No obstante, si bien es cierto que al ser esta norma de aplicación, por el momento, únicamente a empresas de más de 500 trabajadores o 250 por turnos, a diferencia de los planes de igualdad que lo son para empresas de más de 50 trabajadores, no lo es menos que supondrá un trabajo adicional para los sindicatos, que no solo tendrán que negociar los planes de movilidad sostenible de las empresas que no cuenten con representación legal de los trabajadores, sino que muy probablemente tendrán que asesorar a los trabajadores de empresas que cuenten con representación, pero que no tienen formación suficiente para negociar medidas relacionadas con esta materia, lo que puede volver a llevar al colapso y a la generación de cuellos de botella que dificulten o retrasen la negociación de estos planes.

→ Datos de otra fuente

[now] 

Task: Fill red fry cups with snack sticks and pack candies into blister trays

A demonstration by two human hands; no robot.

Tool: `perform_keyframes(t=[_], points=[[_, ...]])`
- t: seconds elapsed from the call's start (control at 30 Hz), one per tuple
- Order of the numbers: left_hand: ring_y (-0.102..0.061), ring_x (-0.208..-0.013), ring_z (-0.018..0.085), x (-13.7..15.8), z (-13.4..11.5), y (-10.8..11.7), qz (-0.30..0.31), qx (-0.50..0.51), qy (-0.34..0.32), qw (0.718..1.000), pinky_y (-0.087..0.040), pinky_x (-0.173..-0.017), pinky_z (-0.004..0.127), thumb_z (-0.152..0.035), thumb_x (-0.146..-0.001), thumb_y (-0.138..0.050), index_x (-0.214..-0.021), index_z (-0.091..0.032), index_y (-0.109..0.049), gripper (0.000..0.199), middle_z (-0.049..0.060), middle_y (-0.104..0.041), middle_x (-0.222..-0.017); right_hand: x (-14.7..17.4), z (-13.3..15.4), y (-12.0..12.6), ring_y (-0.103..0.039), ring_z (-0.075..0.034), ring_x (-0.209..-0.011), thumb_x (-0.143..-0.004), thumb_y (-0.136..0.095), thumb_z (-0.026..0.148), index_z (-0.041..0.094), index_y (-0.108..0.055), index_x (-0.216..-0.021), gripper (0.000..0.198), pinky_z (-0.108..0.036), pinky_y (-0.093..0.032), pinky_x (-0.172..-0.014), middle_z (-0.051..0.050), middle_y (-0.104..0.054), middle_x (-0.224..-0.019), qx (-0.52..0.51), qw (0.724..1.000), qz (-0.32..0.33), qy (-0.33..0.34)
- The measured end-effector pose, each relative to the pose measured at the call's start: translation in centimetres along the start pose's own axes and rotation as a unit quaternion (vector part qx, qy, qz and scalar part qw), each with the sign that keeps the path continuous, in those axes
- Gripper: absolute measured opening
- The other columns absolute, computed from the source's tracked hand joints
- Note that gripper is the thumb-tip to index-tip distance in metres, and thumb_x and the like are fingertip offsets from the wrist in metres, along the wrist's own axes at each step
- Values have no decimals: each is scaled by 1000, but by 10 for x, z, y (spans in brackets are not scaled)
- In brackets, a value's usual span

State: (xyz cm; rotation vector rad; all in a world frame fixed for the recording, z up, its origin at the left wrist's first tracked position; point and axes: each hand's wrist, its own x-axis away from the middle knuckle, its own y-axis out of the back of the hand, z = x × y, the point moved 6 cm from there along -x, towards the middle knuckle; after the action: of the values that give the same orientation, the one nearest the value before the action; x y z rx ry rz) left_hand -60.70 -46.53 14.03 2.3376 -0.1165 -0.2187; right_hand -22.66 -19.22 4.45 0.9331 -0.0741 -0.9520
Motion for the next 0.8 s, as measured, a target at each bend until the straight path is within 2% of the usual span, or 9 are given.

Además, y aunque no está expresamente previsto en el anteproyecto de ley, desde el Gobierno se habla de la creación de un registro similar al de los planes de igualdad, en el que las empresas deberán inscribir los planes ya acordados.

Por último, es importante resaltar que el anteproyecto de ley de Movilidad Sostenible incluye, para asegurar la negociación de los Planes de Movilidad, la incorporación de la negociación de estos planes en el artículo 85 del Estatuto de los Trabajadores, es decir, que lo establece como una de las materias obligatorias en el contenido de los convenios colectivos cuya comisión negociadora se constituya una vez esté en vigor la norma.

Todo lo anterior demuestra que la sostenibilidad empresarial es una prioridad no solo para las empresas, sino también para los trabajadores, el gobierno, e incluso para el resto de personas, como consumidores, proveedores o clientes. Este anteproyecto de Ley no es más que el principio de un camino que muy probablemente siga ampliándose en los próximos años, con nuevas exigencias y medidas para las empresas, y ello a pesar de que ya son muchas las que están implementando ejemplos inspiradores para liderar un cambio hacia el futuro más sostenible, con una movilidad más limpia y eficiente para todos.